Kevin Le Roux avec l'Equipe de France pendant l'Eurovolley 2019
Kevin Le Roux avec l'Equipe de France pendant l'Eurovolley 2019 © GUILLAUME HORCAJUELO/EPA/Newscom/MaxPPP

Et si la solution venait d’un enfant du pays ? Dans un communiqué envoyé à la presse, le Rennes Volley 35 indique qu’un groupe d’investisseurs emmené par l’international français Kevin Le Roux, 31 ans, est prêt à sauver le club.

Malgré une belle place de 3e en Ligue A cette saison, le Rennes Volley 35 est en effet au bord du dépôt de bilan.

Il manque au bas mot 300 à 400 000 euros dans les caisses. La faute au Covid-19, explique la direction du club, mais le Rennes Volley avait aussi, bien avant l’épidémie, été rappelé à l’ordre pour irrégularités par la DNACG, le gendarme financier du volley francais, et écopé d'amendes et de points de pénalité au classement.  

Et puis il y a ce contentieux avec le REC. A Rennes, c'est le club amateur historique qui détient à Rennes le numéro d'affiliation à la Fédération permettant de jouer au plus haut niveau. Et le REC a résilié la convention signée avec le Rennes Volley 35, lui reprochant une opacité de gestion et des créances non payées pour une somme avoisinant les 70 000 euros.  

 

Kevin Le Roux à la rescousse

 

Mais alors que le club pro de la capitale bretonne s’apprête à disparaitre, Kevin Le Roux arrive donc à la rescousse.

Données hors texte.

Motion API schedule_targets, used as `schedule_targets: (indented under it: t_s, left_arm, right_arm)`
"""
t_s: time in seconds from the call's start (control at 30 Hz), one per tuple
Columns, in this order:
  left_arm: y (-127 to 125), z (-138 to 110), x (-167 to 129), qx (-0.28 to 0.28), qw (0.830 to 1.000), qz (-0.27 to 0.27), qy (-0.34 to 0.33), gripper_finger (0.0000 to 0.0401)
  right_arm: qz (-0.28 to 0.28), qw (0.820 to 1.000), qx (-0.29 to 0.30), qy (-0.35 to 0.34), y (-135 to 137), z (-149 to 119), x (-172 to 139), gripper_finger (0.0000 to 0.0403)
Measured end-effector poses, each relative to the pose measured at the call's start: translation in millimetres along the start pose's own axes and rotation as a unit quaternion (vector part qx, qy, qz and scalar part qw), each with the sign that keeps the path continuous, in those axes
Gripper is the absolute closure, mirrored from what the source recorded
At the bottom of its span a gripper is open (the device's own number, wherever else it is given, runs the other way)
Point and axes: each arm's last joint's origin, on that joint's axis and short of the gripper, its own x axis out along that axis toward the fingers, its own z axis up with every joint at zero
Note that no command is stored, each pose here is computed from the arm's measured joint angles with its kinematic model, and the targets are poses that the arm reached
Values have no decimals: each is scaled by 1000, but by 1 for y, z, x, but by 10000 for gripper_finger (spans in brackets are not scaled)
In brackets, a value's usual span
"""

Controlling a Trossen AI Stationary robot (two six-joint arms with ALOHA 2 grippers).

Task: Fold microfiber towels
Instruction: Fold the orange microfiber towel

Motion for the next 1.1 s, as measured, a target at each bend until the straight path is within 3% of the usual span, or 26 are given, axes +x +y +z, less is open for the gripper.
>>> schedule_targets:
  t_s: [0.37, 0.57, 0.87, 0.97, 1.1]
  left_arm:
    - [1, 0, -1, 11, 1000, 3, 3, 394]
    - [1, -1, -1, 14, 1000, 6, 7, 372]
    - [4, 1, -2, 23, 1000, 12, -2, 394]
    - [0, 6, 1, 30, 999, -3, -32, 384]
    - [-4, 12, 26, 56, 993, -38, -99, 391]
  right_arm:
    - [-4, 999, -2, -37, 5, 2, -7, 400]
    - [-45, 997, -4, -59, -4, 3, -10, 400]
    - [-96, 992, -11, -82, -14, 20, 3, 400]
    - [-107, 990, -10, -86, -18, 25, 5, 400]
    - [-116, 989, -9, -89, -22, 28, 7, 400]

"J’ai été contacté par les dirigeants du Rennes Volley 35 suite à la possible fermeture du club, précise celui qui a grandi à Saint-Malo et joué à Rennes en 2018.

"Je ne peux me résoudre à la fermeture du seul club professionnel de la région Bretagne. J'ai réuni un groupe d'investisseurs pour convaincre la DNACG de la solidité du nouveau projet et de se maintenir en Ligue A. Nous sommes prêts à apporter les fonds qui manquent afin de sauver ce club historique et lui donner un nouvel élan."

"Si la DNACG nous donne la licence pour jouer en Ligue A, les solutions seront trouvées aisément avec le REC pour continuer tous ensemble la belle aventure du volley professionnel à Rennes".

"Ce club doit continuer de vivre et doit redevenir dans les années à venir un grand club français !"

Kévin Le Roux indique aussi avoir été touché par la pétition des supporters pour sauver le club.

A nos confrères de l'Equipe, l'international français, qui joue désormais à l'étranger, précise aussi qu'il viendra à Rennes dans les prochains jours pour rencontrer les gens du club, la mairie, les partenaires.